Eloghosa Osunde. Supplied.

The Overlapping Realisms of Eloghosa Osunde

One evening, when Eloghosa Osunde was a child, their mother calmly explained to them the meaning of their first name: It is not too hard for God to do. It was a prayer on their head, their mother said, and it would answer them all their life.

“I’m not sure how old I was then,” they recalled, “but I do remember it sinking down to a deep place inside me and fueling the audacity I began to walk around the world with. The meaning of my name made me believe whatever I made with my hands or turned toward with my might would prosper. My life tests that, so I can say for sure that it is solidly true. I was young when the power of my life first occurred to me, and I was also so much more right about the road ahead of me than I could ever have imagine.”

It was their great childhood epiphany. Although they also described it as the first time they conquered fear, their becoming a chronicler of alternate realities took many turns, from fear to uncertainty, to insecurity, before they arrived at what they deem their most authentic stories.

They knew from a very young age that they were a child that “not many people knew how to place.” They told me that, in the world they came to be aware of, even as a child, “many things overlapped, many planets and visions and prayers and ideas and hopes had to collide to make the me that’s happening in real time — right now — possible.”

They were brought up by a Christian and bibliophile mother — “a seer and miracle worker,” they called her — in a house full of books, and it was from the worlds in those books that they partly learned what was expected behavior from a “normal person.” As a child, they modeled their writing after the books they read, and, in primary four, wrote a collection of short stories imitating Enid Blyton.

“I was scared of words that came straight from my mind, so I only wrote words in the shape of the stories I read,” they said. They did not see how the world inside their head could be accepted, so they imitated what was acceptable. Fighting it had consequences. Afraid of what their stories could conjure, even by age seven, they constantly destroyed them, setting them ablaze or soaking them in water.

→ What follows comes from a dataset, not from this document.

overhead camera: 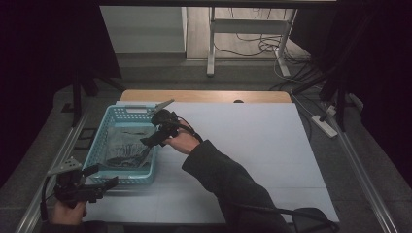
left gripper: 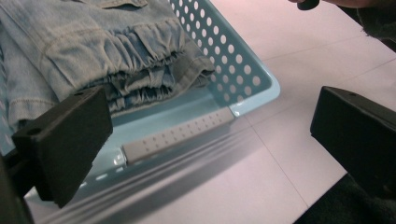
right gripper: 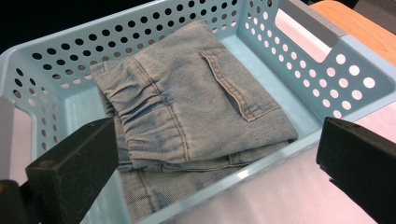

“Over time, I think I realised that my mind wasn’t a place to fear,” they said, “at least not the parts where words come from for me. The other rooms? Well, that’s another story. What has changed now is that I believe the flow of my own mind and spirit more than most things on Earth, and nothing — no matter how great it looks on the page or sounds in the ear — supersedes that for me.”

Osunde was raised in Lagos but their parents came from Benin City. From childhood until their mid-teens, they attended school in the former and spent Christmas in the latter, with a close extended family. Although the family visited other countries during summer holidays, one of the most jarring location-based contrasts that they picked up was the difference between the air in Lagos and that in Benin City. “It’s like two different worlds,” they said, “and I had a place in both.” It was, in a way, a macrocosm of their relationship to reality.

At 16, they moved to the University of Nottingham, in the UK, to pursue a degree in Economics. At first, they wrote sparingly, even though they read voraciously. They returned to writing regularly when they began a blog with friends.

If the great epiphany of Osunde’s childhood came from their mother, a key one of adulthood came in a workshop they attended in 2015, right after graduating. There, they met other writers doing the unconventional in their stories. “That changed everything for me,” they said. “I hadn’t realized before then that I didn’t need to edit my words to the point where they’d sound like they could have come from any other place. I could. . . make Nigerian writing. I could sound like myself.” They returned to their work with acceptance. The workshop led to their first published story, “Shapes.”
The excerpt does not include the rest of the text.